Jesús Francisco Flores Medina no nació en un hospital, ni entre pañales limpios ni abrazos cálidos. Nació entre polvo, acero retorcido y los últimos latidos de su madre, que con las manos cubrió su vientre hasta el final. Es el sobreviviente que la Ciudad de México bautizó como el Niño Terremoto.
El 19 de septiembre de 1985, cuando el edificio San Camilito se vino abajo en Garibaldi, Jesús apenas tenía segundos de vida y ya estaba condenado a cargar con una historia que no pidió: la muerte de su madre y la extinción de una familia entera.

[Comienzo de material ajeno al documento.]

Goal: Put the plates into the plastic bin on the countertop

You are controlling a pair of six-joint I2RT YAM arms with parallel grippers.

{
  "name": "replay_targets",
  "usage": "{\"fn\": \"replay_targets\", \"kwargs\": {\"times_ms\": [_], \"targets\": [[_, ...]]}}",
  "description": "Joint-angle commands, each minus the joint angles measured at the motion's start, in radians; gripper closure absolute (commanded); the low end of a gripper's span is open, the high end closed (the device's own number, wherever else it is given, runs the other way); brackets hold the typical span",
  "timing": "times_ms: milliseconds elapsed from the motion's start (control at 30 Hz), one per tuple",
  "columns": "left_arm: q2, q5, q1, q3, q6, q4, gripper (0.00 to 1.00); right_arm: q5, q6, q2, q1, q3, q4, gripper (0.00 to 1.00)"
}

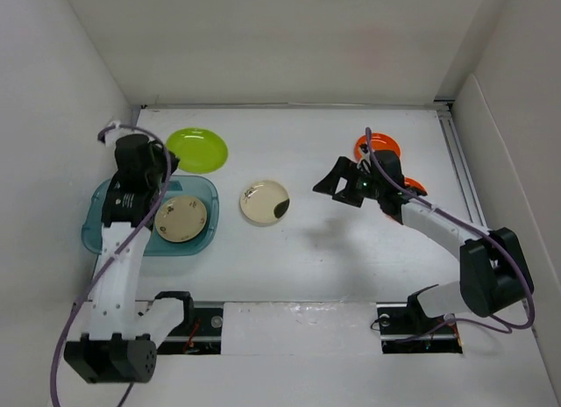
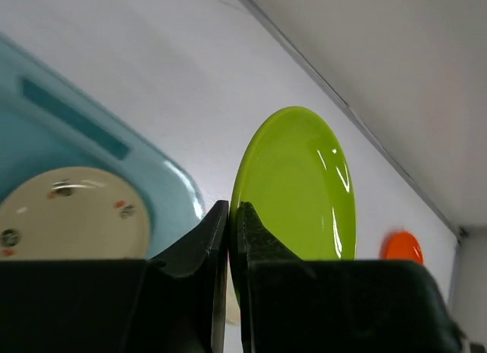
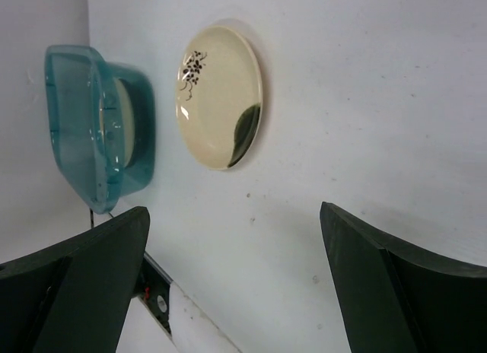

Fueron tres días bajo los escombros, protegido únicamente por el vientre abierto de la joven de 17 años que lo trajo al mundo.


La abuela fue quien se abrió paso entre soldados incrédulos y polvo tóxico. Se cuenta que llegó a cachetear a un militar para que la dejaran pasar, compró una navaja de rasurar en una tiendita y, con un gesto que desgarra solo imaginarlo, abrió el cuerpo de su hija para sacar a su nieto. El bebé fue estabilizado de milagro, mientras alrededor se contaban los muertos por decenas.
Cuarenta años después, Jesús recuerda esa escena no como un testigo, sino como el heredero de un relato que lo marcó antes incluso de tener memoria. “Vivir solo, sin mamá, sin papá, sin familia… sólo con el apoyo de Dios”, dice, con un tono que mezcla resignación y fe.

Hijo de una familia de mariachis, creció bajo el cuidado de su abuela. Ella le repetía la hazaña del rescate y la crudeza de aquellos días. Con el tiempo, la fama lo persiguió: entrevistas, fotos, titulares de periódico lo presentaban como símbolo de resistencia. Pero detrás del apodo ruidoso de Niño Terremoto se escondía un vacío que nunca terminó de llenarse.

Cada 19 de septiembre, Jesús se da un permiso distinto: festeja su cumpleaños, no el que dicta el acta oficial del 22, sino el día en que la tierra tembló y su madre murió para darle vida. Lo hace de manera austera: con cariño, respeto y su obsesión más íntima, los trenes a escala.
“Me compro uno, o hago una exposición, llevo casi 20 años celebrándolo así”, cuenta.

El regreso a San Camilito todavía le duele. Caminar sobre esas ruinas —donde quedaron sueños, cuerpos y una parte de él mismo— lo obliga a mirar de frente a la muerte que lo parió.
“Aquí quedó todo… los sueños, las ilusiones, la familia”, murmura con la voz quebrada.

Hoy, Jesús carga 40 años con un nombre que nunca pidió. No conoció a su madre, pero conserva un grito de amor atorado en la garganta:
“Que la amo… que aunque no hubiéramos tenido nada, un abrazo suyo hubiera bastado. Imagínate: nunca tener a tu mamá”.

San Camilito fue demolido. Los hogares, borrados. Las vidas, aplastadas. Pero la de Jesús es prueba de que la furia de la tierra no pudo con la obstinación de una madre.
Nació en una catástrofe. Y sobrevivió para contarlo.